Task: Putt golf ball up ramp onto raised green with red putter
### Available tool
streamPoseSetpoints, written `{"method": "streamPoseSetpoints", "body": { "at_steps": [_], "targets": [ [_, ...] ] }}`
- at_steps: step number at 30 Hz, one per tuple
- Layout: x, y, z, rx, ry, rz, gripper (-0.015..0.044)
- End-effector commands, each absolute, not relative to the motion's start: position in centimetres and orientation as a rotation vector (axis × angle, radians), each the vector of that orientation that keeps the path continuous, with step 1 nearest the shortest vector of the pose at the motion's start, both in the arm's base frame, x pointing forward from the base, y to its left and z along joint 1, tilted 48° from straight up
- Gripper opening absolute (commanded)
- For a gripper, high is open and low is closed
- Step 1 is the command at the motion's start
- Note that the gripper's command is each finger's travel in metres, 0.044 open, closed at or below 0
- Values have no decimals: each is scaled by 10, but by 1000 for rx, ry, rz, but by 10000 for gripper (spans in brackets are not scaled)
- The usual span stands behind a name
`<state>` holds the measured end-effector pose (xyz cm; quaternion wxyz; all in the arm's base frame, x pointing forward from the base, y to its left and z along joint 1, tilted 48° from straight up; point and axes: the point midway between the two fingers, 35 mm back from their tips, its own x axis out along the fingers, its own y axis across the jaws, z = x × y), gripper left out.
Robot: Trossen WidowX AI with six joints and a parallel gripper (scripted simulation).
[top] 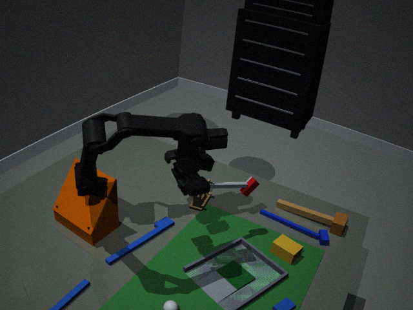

....................

Action item ▸ Return each record as written, minus its images.

Finished task ▸
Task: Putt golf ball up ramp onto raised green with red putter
### Available tool
streamPoseSetpoints, written `{"method": "streamPoseSetpoints", "body": { "at_steps": [_], "targets": [ [_, ...] ] }}`
- at_steps: step number at 30 Hz, one per tuple
- Layout: x, y, z, rx, ry, rz, gripper (-0.015..0.044)
- End-effector commands, each absolute, not relative to the motion's start: position in centimetres and orientation as a rotation vector (axis × angle, radians), each the vector of that orientation that keeps the path continuous, with step 1 nearest the shortest vector of the pose at the motion's start, both in the arm's base frame, x pointing forward from the base, y to its left and z along joint 1, tilted 48° from straight up
- Gripper opening absolute (commanded)
- For a gripper, high is open and low is closed
- Step 1 is the command at the motion's start
- Note that the gripper's command is each finger's travel in metres, 0.044 open, closed at or below 0
- Values have no decimals: each is scaled by 10, but by 1000 for rx, ry, rz, but by 10000 for gripper (spans in brackets are not scaled)
- The usual span stands behind a name
`<state>` holds the measured end-effector pose (xyz cm; quaternion wxyz; all in the arm's base frame, x pointing forward from the base, y to its left and z along joint 1, tilted 48° from straight up; point and axes: the point midway between the two fingers, 35 mm back from their tips, its own x axis out along the fingers, its own y axis across the jaws, z = x × y), gripper left out.
Robot: Trossen WidowX AI with six joints and a parallel gripper (scripted simulation).
[top] 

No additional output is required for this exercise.